- Author | yannichen
- Source|FreeBuf
- Release time|2021-02-24
According to a report from The Hacker News on February 23, researchers have recently demonstrated a new type of PDF document attack. Attackers can perform malicious operations such as hiding, tampering or replacing the content of the document while ensuring that the digital signature of the document is valid. Common operations There are replacement payees, payment orders or changes to contract terms, etc.
This attack technique is called "shadow attack" by scholars at the Ruhr University in Bochum, Germany. Its main attack principle is the concept of "view layer", which is different sets of overlapping contents in PDF documents. It uses "PDF's flexible technical specifications to make shadow files run within the scope of standard compliance."
The results of the research were published at the Network and Distributed System Security Symposium (NDSS) on February 22. Of the 29 PDF readers tested, 16 are vulnerable to shadow attacks-including Adobe Acrobat, Foxit Reader, Perfect PDF and Okular.
The research team stated that there are three variants of the shadow attack:
- Hide: The attacker uses the incremental update function in the PDF specification to hide a certain layer of content.

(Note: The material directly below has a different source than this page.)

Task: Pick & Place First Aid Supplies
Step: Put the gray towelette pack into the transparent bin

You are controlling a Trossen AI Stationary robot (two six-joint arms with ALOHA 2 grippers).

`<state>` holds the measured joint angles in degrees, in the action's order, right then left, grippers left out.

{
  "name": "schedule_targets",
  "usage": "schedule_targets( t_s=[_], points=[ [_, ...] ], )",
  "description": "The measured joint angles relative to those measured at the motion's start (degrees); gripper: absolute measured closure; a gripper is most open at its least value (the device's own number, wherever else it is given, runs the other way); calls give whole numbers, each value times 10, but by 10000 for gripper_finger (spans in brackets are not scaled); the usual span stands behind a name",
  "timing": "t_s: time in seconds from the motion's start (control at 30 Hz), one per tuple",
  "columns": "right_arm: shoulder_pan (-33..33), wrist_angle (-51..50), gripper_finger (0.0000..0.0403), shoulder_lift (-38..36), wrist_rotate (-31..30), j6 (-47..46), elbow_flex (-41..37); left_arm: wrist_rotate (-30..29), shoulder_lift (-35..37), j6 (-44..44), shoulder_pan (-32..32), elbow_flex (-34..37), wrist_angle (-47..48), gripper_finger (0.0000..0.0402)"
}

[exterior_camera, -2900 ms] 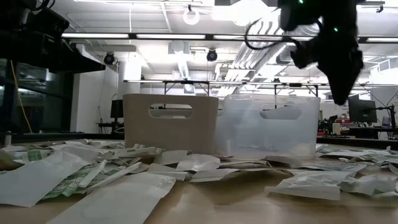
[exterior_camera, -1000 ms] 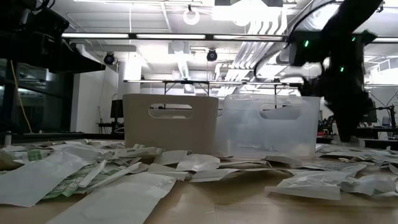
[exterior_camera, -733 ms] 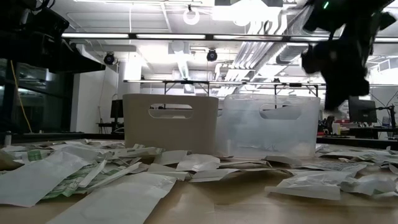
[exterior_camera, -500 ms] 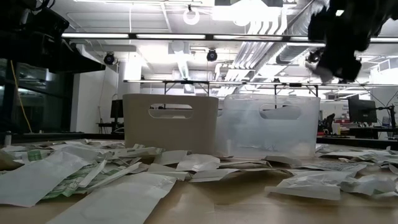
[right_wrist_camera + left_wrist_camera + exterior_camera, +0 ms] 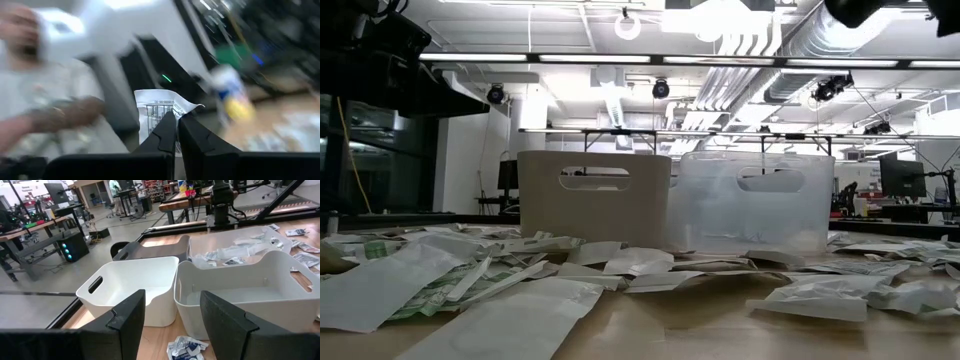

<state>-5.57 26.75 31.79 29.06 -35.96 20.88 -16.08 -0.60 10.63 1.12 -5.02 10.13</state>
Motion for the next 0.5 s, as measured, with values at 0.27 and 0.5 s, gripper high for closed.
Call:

- Replacement: The attacker uses the "interactive form" function in the PDF specification to replace the original content with the modified content.
- Hide and replace: The attacker completely replaces it with the second PDF document contained in the original document.
In the attack, the attacker will create a PDF document with two different contents: one is the content expected by the document signer, and the other is the hidden content only after the document is signed.
"After receiving the document, the signer of the PDF will conduct regular review and signing," the researcher explained. "The attacker obtains the signed document and slightly tampered with it and sends it to the victim. After receiving the document, the victim checks the digital signature. Was it successfully verified, but what the victim saw was the tampered content."
In the simulated world, this attack is equivalent to deliberately leaving a space in a paper document for relevant parties to sign, and the attacker can insert any content in the space.
The research team added that hiding and replacing is the most harmful variant attack because it can replace the content of the entire document. "An attacker can create a complete shadow document, affecting the presentation of each page, and even the total number of pages and the display of each content contained in it."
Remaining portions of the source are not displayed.